** Work item **
Set every entry down again, unchanged, picture-free.

** Data in this exercise **
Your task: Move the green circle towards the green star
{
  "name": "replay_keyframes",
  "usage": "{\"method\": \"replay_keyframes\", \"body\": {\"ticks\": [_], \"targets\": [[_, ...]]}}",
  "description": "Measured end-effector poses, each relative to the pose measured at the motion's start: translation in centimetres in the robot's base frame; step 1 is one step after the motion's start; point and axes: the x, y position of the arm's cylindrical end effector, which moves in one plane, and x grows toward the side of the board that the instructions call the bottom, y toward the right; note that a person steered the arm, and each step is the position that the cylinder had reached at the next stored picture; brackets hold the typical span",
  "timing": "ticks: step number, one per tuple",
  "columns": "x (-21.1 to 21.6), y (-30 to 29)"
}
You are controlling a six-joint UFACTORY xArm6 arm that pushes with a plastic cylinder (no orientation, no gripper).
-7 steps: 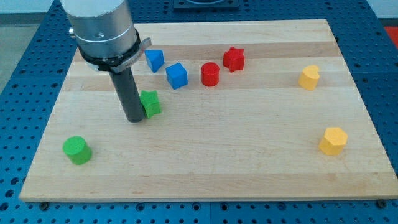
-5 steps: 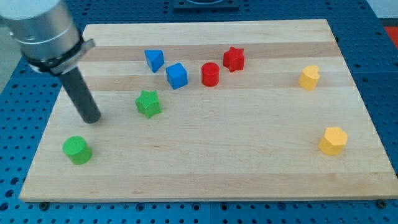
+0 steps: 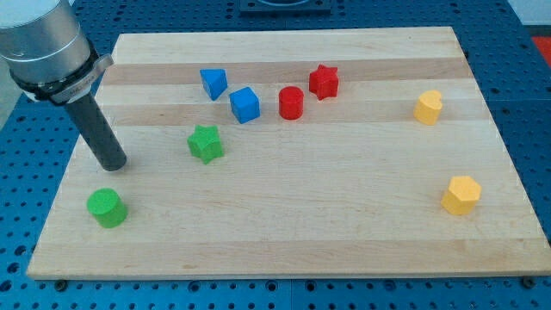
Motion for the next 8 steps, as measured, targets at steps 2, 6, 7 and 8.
{"method": "replay_keyframes", "body": {"ticks": [2, 6, 7, 8], "targets": [[0.0, -1.8], [1.1, -7.0], [6.2, -6.9], [8.9, -6.9]]}}
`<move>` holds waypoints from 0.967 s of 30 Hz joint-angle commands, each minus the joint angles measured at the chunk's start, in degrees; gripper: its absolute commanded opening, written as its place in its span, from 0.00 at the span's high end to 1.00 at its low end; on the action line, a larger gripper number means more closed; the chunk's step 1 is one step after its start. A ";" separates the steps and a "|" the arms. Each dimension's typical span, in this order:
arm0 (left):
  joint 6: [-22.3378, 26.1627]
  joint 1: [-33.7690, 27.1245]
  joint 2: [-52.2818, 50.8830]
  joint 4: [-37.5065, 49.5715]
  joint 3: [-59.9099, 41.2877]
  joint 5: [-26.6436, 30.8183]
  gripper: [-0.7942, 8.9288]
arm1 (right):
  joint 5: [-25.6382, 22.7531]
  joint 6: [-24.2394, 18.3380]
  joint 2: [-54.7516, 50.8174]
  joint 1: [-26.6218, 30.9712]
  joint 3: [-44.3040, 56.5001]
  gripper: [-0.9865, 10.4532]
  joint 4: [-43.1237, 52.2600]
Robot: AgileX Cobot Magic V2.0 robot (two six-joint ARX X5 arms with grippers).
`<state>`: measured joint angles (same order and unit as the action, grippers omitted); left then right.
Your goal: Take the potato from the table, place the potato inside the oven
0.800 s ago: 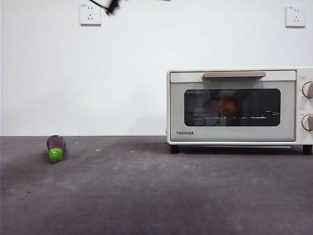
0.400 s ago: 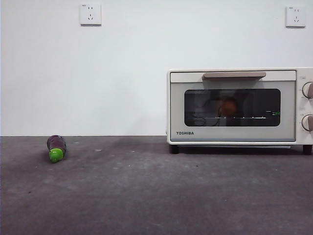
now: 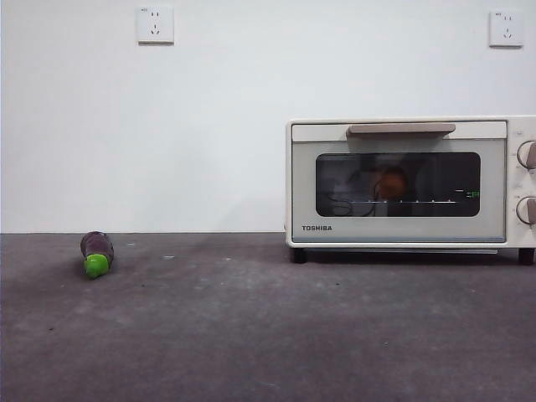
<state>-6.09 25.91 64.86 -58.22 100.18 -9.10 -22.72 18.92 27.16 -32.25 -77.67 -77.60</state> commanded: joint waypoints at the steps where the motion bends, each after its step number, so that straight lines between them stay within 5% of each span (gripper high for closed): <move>1: 0.90 -0.17 0.42 0.61 0.11 0.20 0.92 | -0.26 0.44 0.07 -0.02 0.09 0.91 -1.05; 5: 14.29 -1.01 1.38 0.76 0.07 4.92 0.92 | -0.26 0.44 0.07 -0.02 0.09 0.91 -1.05; 9: 16.44 -5.44 1.31 -0.02 -0.35 6.43 0.92 | -0.26 0.44 0.07 -0.02 0.09 0.91 -1.05; 15: 17.27 -10.75 -1.99 1.81 -2.82 -2.82 0.92 | -0.26 0.44 0.07 -0.02 0.09 0.91 -1.05; 20: 22.34 -15.54 -12.31 14.88 -16.68 -2.91 0.92 | -0.26 0.44 0.07 -0.02 0.09 0.91 -1.05; 29: 22.71 -20.96 -33.88 39.93 -53.53 -2.91 0.92 | -0.28 0.44 0.07 -0.02 0.09 0.91 -1.05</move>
<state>15.90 5.37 32.75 -20.01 52.16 -11.79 -22.72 18.92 27.18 -32.25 -77.67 -77.62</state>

** Written reply **
Your task: Move the green circle towards the green star
{
  "name": "replay_keyframes",
  "usage": "{\"method\": \"replay_keyframes\", \"body\": {\"ticks\": [_], \"targets\": [[_, ...]]}}",
  "description": "Measured end-effector poses, each relative to the pose measured at the motion's start: translation in centimetres in the robot's base frame; step 1 is one step after the motion's start; point and axes: the x, y position of the arm's cylindrical end effector, which moves in one plane, and x grows toward the side of the board that the instructions call the bottom, y toward the right; note that a person steered the arm, and each step is the position that the cylinder had reached at the next stored picture; brackets hold the typical span",
  "timing": "ticks: step number, one per tuple",
  "columns": "x (-21.1 to 21.6), y (-30 to 29)"
}
You are controlling a six-joint UFACTORY xArm6 arm that pushes with a plastic cylinder (no orientation, no gripper).
-7 steps: 
-5 steps: 
+0 steps: 
Motion for the next 8 steps, as measured, targets at steps 2, 6, 7 and 8.
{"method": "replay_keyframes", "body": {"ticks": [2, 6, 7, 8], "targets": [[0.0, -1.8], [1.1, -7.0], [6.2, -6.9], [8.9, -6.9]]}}
`<move>` holds waypoints from 0.967 s of 30 Hz joint-angle commands, each minus the joint angles measured at the chunk's start, in degrees; gripper: its absolute commanded opening, written as its place in its span, from 0.00 at the span's high end to 1.00 at its low end; on the action line, a larger gripper number means more closed; the chunk's step 1 is one step after its start. A ";" separates the steps and a "|" the arms. Each dimension's typical span, in this order:
arm0 (left):
  joint 6: [-22.3378, 26.1627]
  joint 1: [-33.7690, 27.1245]
  joint 2: [-52.2818, 50.8830]
  joint 4: [-37.5065, 49.5715]
  joint 3: [-59.9099, 41.2877]
  joint 5: [-26.6436, 30.8183]
  gripper: [-0.7942, 8.9288]
arm1 (right):
  joint 5: [-25.6382, 22.7531]
  joint 6: [-24.2394, 18.3380]
  joint 2: [-54.7516, 50.8174]
  joint 1: [-26.6218, 30.9712]
  joint 3: [-44.3040, 56.5001]
  gripper: [-0.9865, 10.4532]
  joint 4: [-43.1237, 52.2600]
Robot: AgileX Cobot Magic V2.0 robot (two six-joint ARX X5 arms with grippers).
`<state>`: measured joint angles (same order and unit as the action, grippers omitted); left then right.
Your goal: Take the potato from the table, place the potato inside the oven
0.800 s ago: 
0.400 s ago: 
now: 
<state>-6.09 25.91 64.86 -58.22 100.18 -9.10 -22.72 18.92 27.16 -32.25 -77.67 -77.60</state> commanded: joint waypoints at the steps where the motion bends, each after its step number, so that straight lines between them stay within 5% of each span (gripper high for closed): <move>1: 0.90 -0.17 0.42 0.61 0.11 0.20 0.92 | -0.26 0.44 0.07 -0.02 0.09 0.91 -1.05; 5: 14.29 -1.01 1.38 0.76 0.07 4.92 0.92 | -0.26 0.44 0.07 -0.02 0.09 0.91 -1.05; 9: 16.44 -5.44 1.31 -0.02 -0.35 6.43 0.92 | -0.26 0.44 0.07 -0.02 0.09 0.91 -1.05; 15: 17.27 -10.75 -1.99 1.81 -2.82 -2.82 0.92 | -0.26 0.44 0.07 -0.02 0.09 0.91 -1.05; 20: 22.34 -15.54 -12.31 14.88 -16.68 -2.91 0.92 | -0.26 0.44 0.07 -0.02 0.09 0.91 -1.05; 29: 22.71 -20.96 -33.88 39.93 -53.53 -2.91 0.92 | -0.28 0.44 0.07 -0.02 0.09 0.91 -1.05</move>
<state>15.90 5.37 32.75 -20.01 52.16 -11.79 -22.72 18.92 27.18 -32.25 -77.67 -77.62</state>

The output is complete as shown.